Situated between Hunan, Guangxi, Sichuan and Yunnan provinces, it is known for its beautiful countryside, festivals and ethnic minorities (Yi, Dong, Miao, Bouyei, Shui, Gelao, Bai, Zhuang and Hui make up much of the population). In 1935, during the Long March, Mao Zedong consolidated his power here and took control of the Chinese Communist Party.
There is a saying in Guizhou: "there aren't three days without rain, three miles without a mountain or three coins’ in anyone's pocket." About ninety percent of the land is covered by mountains and well over a third of the villages cannot be reached by road.
Even though only twelve percent of the land is arable, farmers make the most of it by harvesting two crops a year in a patchwork of fields between limestone hills and low granite mountains. Homes, walls, terraces, bridges, aqueducts, roads, dikes and dams are all built from stone. Travel is not easy as the trains are slow and bus and truck journeys are rough.
Guizhou is also obviously one of China's poorest provinces.

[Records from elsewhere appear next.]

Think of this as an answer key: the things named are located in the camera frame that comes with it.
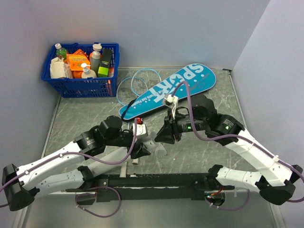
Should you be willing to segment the white shuttlecock tube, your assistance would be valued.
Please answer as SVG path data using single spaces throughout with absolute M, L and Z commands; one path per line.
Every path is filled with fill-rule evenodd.
M 146 138 L 140 138 L 139 141 L 142 142 L 145 146 L 145 148 L 152 153 L 153 150 L 159 145 L 159 143 L 155 142 L 156 132 L 151 132 Z M 109 153 L 108 155 L 100 158 L 103 161 L 106 162 L 117 162 L 122 160 L 128 153 L 128 149 L 124 147 L 119 147 L 117 150 Z M 93 163 L 88 165 L 88 168 L 92 172 L 93 176 L 98 176 L 100 174 L 106 173 L 107 171 L 110 171 L 111 169 L 121 166 L 121 164 L 116 165 L 109 165 L 109 164 L 103 164 L 97 161 L 94 161 Z

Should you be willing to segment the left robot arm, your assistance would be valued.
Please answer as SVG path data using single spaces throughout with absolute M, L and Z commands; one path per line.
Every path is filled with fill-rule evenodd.
M 155 133 L 148 133 L 140 118 L 131 130 L 122 130 L 122 120 L 109 116 L 69 142 L 62 149 L 27 165 L 9 164 L 2 173 L 1 191 L 10 211 L 30 205 L 47 194 L 81 189 L 88 191 L 94 178 L 129 159 L 151 154 Z

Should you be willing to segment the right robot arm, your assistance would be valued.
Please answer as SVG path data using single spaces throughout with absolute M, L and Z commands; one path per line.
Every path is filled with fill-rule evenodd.
M 234 151 L 255 169 L 255 172 L 238 171 L 222 165 L 209 169 L 207 183 L 212 189 L 234 186 L 258 192 L 266 201 L 282 205 L 291 202 L 294 183 L 300 179 L 303 169 L 298 165 L 282 162 L 260 143 L 234 117 L 219 114 L 211 99 L 205 95 L 191 98 L 187 114 L 179 113 L 178 98 L 166 95 L 164 103 L 169 107 L 164 125 L 157 133 L 156 142 L 175 144 L 187 132 L 204 131 L 206 136 Z

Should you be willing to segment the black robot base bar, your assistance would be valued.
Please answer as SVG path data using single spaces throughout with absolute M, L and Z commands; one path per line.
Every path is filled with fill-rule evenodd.
M 91 185 L 92 188 L 100 186 L 114 188 L 122 200 L 204 200 L 205 193 L 235 189 L 222 187 L 206 173 L 134 174 L 125 178 L 104 174 L 95 177 Z

According to one estimate seventy percent of the population is illiterate, and a third of the people live in severe poverty. Guizhou is rich in minerals but it doesn't have the infrastructure to deliver them to the marketplace. Peasant families sleep in open-air huts, collect water in the mountains with shoulder poles, sleep under thin quilts in the winter and subsist off cornmeal gruel. Many people are too poor to buy plow animals or fertilizer or afford electricity. In the remote Duyun prefecture, 3.8 million people live below the Beijing poverty line of $1 a week.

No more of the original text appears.